Task to carry out: Please reproduce, exactly and with nothing added, the lines of the material below that run from the one containing "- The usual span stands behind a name" to the end.
#### Supplied data
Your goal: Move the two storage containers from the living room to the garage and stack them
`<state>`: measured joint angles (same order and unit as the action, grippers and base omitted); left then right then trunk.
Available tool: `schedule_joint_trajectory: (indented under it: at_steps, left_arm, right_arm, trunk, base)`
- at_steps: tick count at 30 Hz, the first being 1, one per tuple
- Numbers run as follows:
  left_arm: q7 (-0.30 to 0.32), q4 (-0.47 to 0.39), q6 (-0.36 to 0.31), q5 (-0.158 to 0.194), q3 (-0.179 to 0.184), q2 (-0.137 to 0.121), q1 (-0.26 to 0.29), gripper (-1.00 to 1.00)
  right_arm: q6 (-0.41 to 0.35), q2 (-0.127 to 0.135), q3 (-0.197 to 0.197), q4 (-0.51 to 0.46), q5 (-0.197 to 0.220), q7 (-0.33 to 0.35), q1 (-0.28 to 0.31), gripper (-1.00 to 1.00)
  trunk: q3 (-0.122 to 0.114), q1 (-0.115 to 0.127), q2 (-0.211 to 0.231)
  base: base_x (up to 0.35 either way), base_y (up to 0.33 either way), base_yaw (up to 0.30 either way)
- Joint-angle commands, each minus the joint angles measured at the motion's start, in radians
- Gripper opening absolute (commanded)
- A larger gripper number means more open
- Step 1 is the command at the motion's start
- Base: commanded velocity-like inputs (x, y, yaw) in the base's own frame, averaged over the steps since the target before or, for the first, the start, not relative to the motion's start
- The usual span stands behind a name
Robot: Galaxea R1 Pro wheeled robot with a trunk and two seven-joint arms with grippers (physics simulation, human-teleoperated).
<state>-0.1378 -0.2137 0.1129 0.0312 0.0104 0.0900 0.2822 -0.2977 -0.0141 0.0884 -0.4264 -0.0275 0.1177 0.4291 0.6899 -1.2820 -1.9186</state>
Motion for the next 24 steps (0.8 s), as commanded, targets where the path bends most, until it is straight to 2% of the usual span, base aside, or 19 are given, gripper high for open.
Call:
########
Solution to this exercise:
- The usual span stands behind a name
Robot: Galaxea R1 Pro wheeled robot with a trunk and two seven-joint arms with grippers (physics simulation, human-teleoperated).
<state>-0.1378 -0.2137 0.1129 0.0312 0.0104 0.0900 0.2822 -0.2977 -0.0141 0.0884 -0.4264 -0.0275 0.1177 0.4291 0.6899 -1.2820 -1.9186</state>
Motion for the next 24 steps (0.8 s), as commanded, targets where the path bends most, until it is straight to 2% of the usual span, base aside, or 19 are given, gripper high for open.
Call:

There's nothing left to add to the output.